Classification of artificially aged lentil seeds using Fourier transform near-infrared spectroscopy<sup>1</sup>

Limão, Marcelo Augusto Rocha; Pinheiro, Daniel Teixeira; Medeiros, André Dantas de; Ribeiro, João Paulo Oliveira; Dias, Denise Cunha Fernandes dos Santos; Silva, Laércio Junio da

doi:10.1590/1983-40632025v5582087

ABSTRACT

Seed deterioration is among the main causes of loss in physiological potential. This study aimed to investigate the potential of Fourier transform near-infrared (FT-NIR) spectroscopy to classify lentil seeds subjected to artificial aging at 41 ºC and 100 % of relative humidity for 24, 48, 72, 96 and 120 hours, with unaged seeds used as control. After obtaining the spectra, the seeds were submitted to germination tests, and the percentages of normal, vigorous and weak seedlings, as well as dead seeds, were recorded. From the spectral data, models were obtained using the Partial Least Squares - Discriminant Analysis (PLS-DA) method, separating 70 % of the data for training and 30 % for validation. Pre-processing using the second derivative of Savitzky-Golay (SG) and the combination of the second derivative of SG + multiplicative scatter correction resulted in accuracy and kappa values in training of 0.94 and 0.92, respectively. The FT-NIR spectroscopy showed to be a promising tool for classifying artificially aged lentil seeds, considering their physiological potential.

KEYWORDS:
Lens culinaris; seed physiological potential; artificial intelligence.

RESUMO

A deterioração de sementes está entre as principais causas da perda do potencial fisiológico. Objetivou-se investigar o potencial da espectroscopia de infravermelho próximo com transformada de Fourier (FT-NIR) para classificar sementes de lentilha envelhecidas artificialmente a 41 º C e umidade relativa de100 % por períodos de 24, 48, 72, 96 e 120 h. Como controle, utilizaram-se sementes não envelhecidas. Após a obtenção dos espectros, as sementes foram submetidas ao teste de germinação e contabilizadas a porcentagem de plântulas normais, vigorosas, fracas e sementes mortas. A partir dos dados espectrais foram obtidos modelos utilizando-se o método Partial Least Squares - Discriminant Analysis (PLS-DA), separando-se 70 % dos dados para treinamento e 30 % para validação. O pré-processamento utilizando a segunda derivada de Savitzky-Golay (SG) e a combinação da segunda derivada de SG + multiplicative scatter correction resultaram em valores de acurácia e kappa no treinamento de 0.94 e 0.92, respectivamente.
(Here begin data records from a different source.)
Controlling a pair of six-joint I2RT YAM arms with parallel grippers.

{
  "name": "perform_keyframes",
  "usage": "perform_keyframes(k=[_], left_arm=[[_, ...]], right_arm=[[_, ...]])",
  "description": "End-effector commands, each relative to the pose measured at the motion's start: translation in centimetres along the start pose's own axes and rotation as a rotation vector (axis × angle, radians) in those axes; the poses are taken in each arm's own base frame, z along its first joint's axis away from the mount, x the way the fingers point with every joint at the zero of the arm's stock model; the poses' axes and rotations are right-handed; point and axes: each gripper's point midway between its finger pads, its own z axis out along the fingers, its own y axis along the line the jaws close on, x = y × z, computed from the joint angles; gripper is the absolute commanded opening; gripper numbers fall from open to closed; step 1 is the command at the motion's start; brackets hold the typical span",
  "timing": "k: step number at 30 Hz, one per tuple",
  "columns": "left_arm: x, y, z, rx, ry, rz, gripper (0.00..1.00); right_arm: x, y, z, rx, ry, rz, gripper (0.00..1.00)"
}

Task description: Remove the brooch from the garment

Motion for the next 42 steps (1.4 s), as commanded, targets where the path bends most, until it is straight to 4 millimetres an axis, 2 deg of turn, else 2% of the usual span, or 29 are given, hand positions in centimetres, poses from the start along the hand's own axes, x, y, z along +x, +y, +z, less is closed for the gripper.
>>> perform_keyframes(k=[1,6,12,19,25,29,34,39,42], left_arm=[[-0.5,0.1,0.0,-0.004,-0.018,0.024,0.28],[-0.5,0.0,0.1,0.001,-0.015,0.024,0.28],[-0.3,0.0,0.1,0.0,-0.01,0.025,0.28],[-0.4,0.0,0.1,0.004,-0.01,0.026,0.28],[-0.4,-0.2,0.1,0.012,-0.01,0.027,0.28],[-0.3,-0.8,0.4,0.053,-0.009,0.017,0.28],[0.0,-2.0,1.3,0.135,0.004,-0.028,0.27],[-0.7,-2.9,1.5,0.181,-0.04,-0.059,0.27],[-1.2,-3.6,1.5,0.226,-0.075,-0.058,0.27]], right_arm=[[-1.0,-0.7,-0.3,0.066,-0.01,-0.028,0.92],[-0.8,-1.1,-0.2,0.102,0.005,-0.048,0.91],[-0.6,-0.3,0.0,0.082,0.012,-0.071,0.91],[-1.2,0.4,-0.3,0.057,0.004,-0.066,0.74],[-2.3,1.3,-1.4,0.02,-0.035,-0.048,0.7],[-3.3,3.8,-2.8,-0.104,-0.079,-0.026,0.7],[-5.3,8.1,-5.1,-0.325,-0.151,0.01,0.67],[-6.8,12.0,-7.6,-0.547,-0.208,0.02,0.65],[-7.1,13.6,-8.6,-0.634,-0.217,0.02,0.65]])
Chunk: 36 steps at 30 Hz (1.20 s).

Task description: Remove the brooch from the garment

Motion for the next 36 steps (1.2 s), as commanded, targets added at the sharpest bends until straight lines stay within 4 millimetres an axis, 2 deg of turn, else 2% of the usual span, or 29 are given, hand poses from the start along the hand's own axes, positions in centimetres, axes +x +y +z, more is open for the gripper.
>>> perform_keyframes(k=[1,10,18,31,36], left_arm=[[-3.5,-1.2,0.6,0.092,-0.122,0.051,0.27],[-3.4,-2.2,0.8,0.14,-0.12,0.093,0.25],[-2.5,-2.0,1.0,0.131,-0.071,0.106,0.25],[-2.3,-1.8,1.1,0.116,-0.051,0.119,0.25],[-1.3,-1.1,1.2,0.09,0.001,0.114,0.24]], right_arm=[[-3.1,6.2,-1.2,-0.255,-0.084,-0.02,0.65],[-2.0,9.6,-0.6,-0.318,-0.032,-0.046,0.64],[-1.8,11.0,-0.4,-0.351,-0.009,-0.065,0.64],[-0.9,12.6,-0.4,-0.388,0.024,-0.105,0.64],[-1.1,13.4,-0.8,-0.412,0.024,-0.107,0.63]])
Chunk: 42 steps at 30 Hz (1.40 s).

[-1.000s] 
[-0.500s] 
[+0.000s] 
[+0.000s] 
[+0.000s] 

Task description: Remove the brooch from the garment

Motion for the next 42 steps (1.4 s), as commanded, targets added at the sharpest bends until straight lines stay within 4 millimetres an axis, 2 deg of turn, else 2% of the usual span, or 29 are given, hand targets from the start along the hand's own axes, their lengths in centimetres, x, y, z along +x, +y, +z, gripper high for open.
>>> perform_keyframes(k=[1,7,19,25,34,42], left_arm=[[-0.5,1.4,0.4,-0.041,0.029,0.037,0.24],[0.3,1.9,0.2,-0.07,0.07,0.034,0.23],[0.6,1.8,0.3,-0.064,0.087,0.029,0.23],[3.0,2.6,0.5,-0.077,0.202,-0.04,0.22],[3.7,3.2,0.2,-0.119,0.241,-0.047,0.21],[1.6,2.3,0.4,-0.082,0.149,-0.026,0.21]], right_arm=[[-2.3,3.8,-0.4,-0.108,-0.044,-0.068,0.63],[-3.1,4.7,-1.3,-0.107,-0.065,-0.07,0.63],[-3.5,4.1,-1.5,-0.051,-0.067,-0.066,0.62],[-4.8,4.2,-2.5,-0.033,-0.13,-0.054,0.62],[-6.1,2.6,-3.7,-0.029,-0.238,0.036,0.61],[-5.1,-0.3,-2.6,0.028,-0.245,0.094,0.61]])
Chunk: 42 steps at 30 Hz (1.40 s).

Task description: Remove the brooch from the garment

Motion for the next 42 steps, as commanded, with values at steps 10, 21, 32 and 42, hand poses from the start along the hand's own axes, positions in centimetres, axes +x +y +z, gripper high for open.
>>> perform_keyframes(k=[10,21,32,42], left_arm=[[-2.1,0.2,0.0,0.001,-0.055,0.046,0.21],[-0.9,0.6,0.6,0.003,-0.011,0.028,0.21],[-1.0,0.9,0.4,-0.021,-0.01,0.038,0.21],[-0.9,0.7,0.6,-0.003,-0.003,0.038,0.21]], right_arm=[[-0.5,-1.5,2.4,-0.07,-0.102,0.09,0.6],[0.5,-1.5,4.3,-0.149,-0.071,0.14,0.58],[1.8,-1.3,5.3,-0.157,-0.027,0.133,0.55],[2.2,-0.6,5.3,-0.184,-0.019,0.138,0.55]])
A espectroscopia FT-NIR mostrou-se uma ferramenta promissora para a classificação de sementes artificialmente envelhecidas de lentilha, quanto ao potencial fisiológico.

PALAVRAS-CHAVE:
Lens culinaris; potencial fisiológico de sementes; inteligência artificial.

INTRODUCTION

Pulses are edible dry seeds, typically from leguminous plants such as lentil, chickpea, pea and bean (Faris et al. 2020). They are generally classified as biofortified foods, rich in proteins, fibers, minerals and vitamins, which have drawn increasing attention to their role in health, nutrition and food security (Foschi et al. 2020). Among these, lentil (Lens culinaris Medik.) is the fastest-growing legume for direct human consumption and serves as an important source of dietary protein (Khazaei et al. 2019).
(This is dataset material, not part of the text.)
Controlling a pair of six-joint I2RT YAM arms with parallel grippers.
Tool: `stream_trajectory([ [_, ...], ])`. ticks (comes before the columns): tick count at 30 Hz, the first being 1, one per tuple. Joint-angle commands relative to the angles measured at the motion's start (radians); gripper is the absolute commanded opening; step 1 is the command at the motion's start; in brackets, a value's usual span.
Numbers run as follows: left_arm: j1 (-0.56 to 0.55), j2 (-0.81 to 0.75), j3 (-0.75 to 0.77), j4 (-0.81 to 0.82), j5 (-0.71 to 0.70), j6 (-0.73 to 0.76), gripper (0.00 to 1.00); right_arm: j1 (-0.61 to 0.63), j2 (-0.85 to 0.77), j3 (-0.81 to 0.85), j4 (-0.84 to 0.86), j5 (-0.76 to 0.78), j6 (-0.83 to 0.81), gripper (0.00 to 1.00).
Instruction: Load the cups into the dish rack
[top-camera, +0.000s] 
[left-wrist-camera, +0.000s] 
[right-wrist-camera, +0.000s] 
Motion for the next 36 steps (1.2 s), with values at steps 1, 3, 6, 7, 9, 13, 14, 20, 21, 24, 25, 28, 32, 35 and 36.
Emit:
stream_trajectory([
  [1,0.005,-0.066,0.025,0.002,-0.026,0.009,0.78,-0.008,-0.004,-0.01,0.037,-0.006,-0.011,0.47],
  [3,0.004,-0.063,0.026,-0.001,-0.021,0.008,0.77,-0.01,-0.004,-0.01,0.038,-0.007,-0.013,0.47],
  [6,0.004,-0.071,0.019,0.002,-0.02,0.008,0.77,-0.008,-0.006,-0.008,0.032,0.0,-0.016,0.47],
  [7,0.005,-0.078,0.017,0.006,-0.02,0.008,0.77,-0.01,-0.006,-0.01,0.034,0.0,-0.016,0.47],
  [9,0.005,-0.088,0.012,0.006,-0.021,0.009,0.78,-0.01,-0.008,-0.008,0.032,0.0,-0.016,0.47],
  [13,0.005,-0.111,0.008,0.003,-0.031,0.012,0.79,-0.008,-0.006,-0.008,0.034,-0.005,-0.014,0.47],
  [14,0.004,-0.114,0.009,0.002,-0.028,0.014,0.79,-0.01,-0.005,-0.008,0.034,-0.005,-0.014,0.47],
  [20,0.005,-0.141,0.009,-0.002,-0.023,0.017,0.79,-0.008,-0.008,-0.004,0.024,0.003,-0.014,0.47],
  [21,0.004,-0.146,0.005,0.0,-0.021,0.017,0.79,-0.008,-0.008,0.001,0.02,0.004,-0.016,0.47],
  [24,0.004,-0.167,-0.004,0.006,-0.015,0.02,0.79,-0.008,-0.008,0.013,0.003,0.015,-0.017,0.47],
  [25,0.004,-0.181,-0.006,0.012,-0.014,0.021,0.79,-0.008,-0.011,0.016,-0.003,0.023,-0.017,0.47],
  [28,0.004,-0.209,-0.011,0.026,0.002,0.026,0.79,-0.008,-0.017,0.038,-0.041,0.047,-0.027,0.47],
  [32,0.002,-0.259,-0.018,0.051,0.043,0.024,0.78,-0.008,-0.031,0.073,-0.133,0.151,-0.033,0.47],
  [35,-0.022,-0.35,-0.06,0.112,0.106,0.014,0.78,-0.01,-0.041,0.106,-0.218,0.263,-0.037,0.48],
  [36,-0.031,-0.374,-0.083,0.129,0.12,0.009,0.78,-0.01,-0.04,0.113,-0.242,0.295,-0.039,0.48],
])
In Brazil, lentils are considered an excellent option for irrigated winter agriculture, with yields reaching up to 1,500 kg ha^-1 (Nascimento & Bagolin 2022). This agronomic potential has driven an expansion in cultivated areas, highlighting the need for high-physiological-potential seeds in the market (Joshi et al. 2017).

Seed physiological potential is the combination of its germination, vigor and longevity. High-quality seeds ensure uniform emergence, better plant establishment, reduced stand gaps, and greater stress and pathogen tolerance. They also help to maximize the genetic potential of a cultivar while supporting production sustainability and a more efficient use of inputs (Marcos-Filho 2020).
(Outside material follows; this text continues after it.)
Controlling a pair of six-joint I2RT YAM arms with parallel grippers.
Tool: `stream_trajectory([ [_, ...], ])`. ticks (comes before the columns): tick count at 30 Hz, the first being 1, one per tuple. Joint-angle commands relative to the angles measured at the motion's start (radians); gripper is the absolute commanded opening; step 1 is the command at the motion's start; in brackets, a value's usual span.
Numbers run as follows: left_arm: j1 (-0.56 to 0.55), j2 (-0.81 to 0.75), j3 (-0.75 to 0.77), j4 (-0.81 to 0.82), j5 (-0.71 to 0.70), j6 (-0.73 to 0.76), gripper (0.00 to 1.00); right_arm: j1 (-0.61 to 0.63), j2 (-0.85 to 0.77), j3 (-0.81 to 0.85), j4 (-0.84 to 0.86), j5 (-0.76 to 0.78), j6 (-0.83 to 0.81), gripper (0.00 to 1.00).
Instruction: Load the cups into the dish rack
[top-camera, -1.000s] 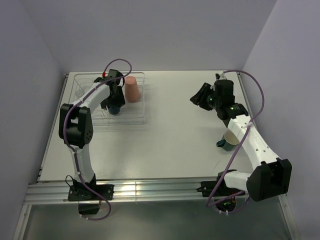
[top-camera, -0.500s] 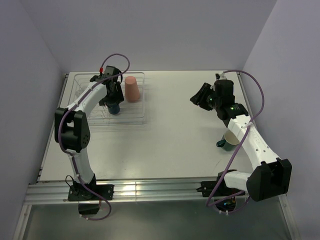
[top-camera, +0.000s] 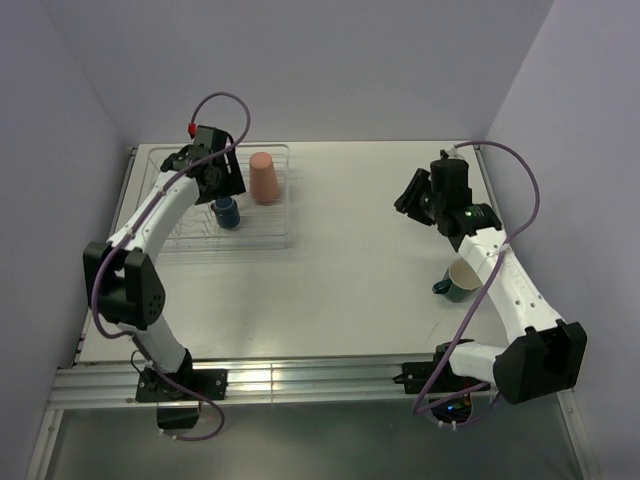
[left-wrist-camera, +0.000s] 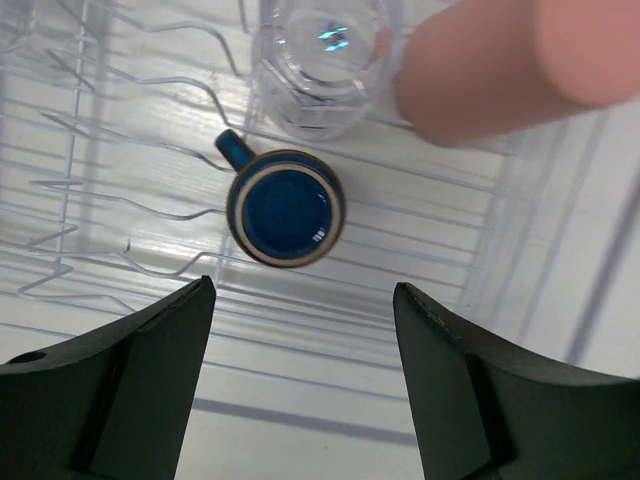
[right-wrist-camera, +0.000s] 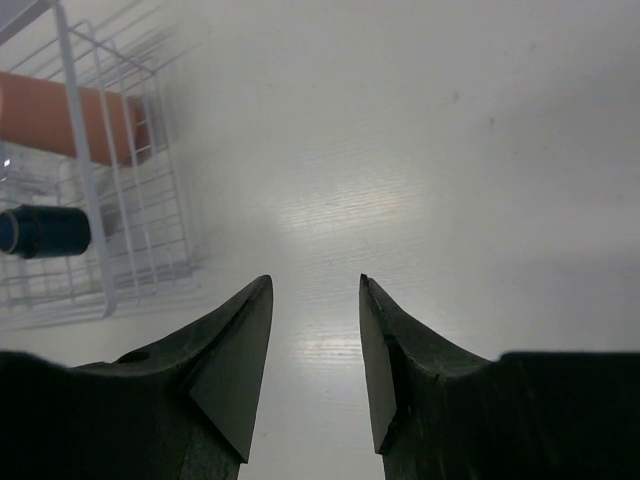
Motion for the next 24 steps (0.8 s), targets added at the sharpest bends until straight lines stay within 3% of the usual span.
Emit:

The accelerated aging test is used to artificially deteriorate seeds by exposing them to high temperature and relative humidity (Marcos-Filho 2020). These conditions trigger a series of physiological and biochemical changes that lead to quality loss and serve as indicators of initial seed vigor (Peng et al. 2017, Jiang et al. 2018, Andrade et al. 2020, Morais et al. 2021, Souza et al. 2023, Silva et al. 2024, Limão et al. 2025).

Another promising technique is the Fourier transform near-infrared (FT-NIR) spectroscopy (Orrillo et al. 2019, Limão et al. 2025), an easy-to-use method with minimal sample preparation and no reagent consumption, that provides non-invasive, non-destructive, real-time information (Zimmerleiter et al. 2020). However, the accurate assessment of spectral data requires chemometric methods such as the Partial Least Squares - Discriminant Analysis (PLS-DA), Linear Discriminant Analysis (LDA), Support Vector Machines (SVM) and Random Forest, which enable correlating spectral data with the chemical composition and physiological potential of seeds (Silva et al. 2024, Soares et al. 2024).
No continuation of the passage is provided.